I ran my own project which focued on figuring out how to improve the process of extracting important information from large collections of documents. I frst performed a series of experiments involving training various machine learning models on datasets of categorized documents, to see if it was possible to predict which documents a person would find important. I found that it could be done with high accuracy using large neural networks, but the model training was too slow for any interactive system.

I approached the problem as a classification task. A user presented with a huge dump of documents will want to separate them into two categories: important or unimportant. As the user works through the documents, they will be able to easily label them, and a ML model can be used to learn the distinction.

My final solution made use of two important techniques. First, it used a XGBoost model to do real-time active learning1 with the user. The model can be trained quickly to achieve reasonable performance, so the documents presented to the user to label can be updated often. This is important for maximizing the knowledge gained by each document. Second, a large neural network was trained in the background to provide the most accurate predictions. Since the training process for this model was slow, it was not suitable for real-time feedback, but it was important to update the application with high-accuracy predictions every so often.

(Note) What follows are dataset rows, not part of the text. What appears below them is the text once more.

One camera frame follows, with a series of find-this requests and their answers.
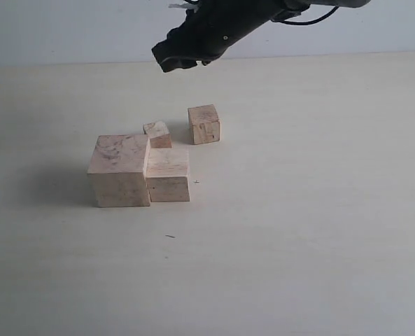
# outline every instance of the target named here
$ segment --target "wooden cube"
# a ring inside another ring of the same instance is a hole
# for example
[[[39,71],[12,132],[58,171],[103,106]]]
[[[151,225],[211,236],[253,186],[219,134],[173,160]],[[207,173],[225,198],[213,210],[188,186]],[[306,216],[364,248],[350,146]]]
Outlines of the wooden cube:
[[[144,125],[143,132],[150,137],[151,148],[171,148],[170,132],[163,121]]]
[[[149,153],[147,135],[99,136],[87,174],[100,207],[150,206]]]
[[[188,149],[151,149],[146,182],[151,202],[189,202]]]
[[[189,108],[188,121],[194,145],[220,141],[220,119],[214,105]]]

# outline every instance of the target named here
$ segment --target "wooden block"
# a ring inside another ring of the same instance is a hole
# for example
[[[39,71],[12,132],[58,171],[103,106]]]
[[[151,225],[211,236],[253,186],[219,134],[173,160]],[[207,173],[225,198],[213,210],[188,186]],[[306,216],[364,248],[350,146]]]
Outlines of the wooden block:
[[[150,137],[151,148],[171,148],[170,132],[163,121],[144,125],[143,132]]]
[[[147,135],[99,136],[87,174],[100,207],[150,206],[149,153]]]
[[[151,149],[146,182],[151,202],[189,202],[188,149]]]
[[[214,105],[189,108],[188,121],[194,145],[220,141],[220,119]]]

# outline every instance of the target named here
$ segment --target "cable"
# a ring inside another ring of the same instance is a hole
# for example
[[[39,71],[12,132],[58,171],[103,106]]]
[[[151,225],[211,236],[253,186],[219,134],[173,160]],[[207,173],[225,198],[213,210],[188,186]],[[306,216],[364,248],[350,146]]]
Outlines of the cable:
[[[335,6],[330,12],[325,14],[324,16],[321,16],[320,18],[312,21],[306,21],[306,22],[293,22],[293,21],[280,21],[280,23],[283,23],[284,25],[290,25],[290,26],[310,26],[315,25],[316,23],[322,22],[325,19],[328,19],[330,16],[332,16],[337,10],[339,6]]]

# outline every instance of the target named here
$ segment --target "table surface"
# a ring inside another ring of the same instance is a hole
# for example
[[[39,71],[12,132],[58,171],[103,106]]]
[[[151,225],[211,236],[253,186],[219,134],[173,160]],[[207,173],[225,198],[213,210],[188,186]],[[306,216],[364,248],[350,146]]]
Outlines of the table surface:
[[[156,120],[192,201],[94,207]],[[415,52],[0,68],[0,335],[415,336]]]

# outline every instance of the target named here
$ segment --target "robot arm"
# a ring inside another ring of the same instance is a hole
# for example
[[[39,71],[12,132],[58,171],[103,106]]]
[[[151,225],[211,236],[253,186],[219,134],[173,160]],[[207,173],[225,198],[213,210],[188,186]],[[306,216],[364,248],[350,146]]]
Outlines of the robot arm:
[[[292,24],[287,19],[301,15],[310,5],[334,6],[328,15],[308,22],[320,22],[339,7],[357,8],[370,0],[184,0],[185,22],[167,34],[153,48],[163,72],[189,69],[197,62],[207,65],[234,43],[268,21]]]

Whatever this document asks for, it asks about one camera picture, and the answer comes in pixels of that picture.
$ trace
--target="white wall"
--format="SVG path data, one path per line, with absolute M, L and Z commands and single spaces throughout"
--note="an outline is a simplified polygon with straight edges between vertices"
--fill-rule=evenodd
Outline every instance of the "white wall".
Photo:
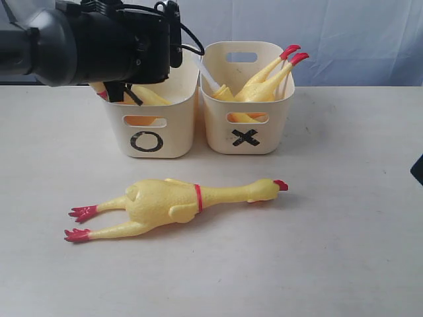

For any AI-powered service with non-technical users, it is important for the process to be interpretable as possible. To promote interpretablity, I did two key things. First, I embedded each document as a 2D vector, and plotted them as shown above. I then color-coded the points as to whether the models thought the document was important or not. This allows the user to visually interpret the model’s predictions. Second, I extracted the words the models most closely associated with important documents. This can demonstrate why the models think certain documents are important.

1Active learning is a process where the model being trained suggests data-points for the human to label. By labeling points where the model is unsure, it has been shown that models can achieve the same accuracy for much less data.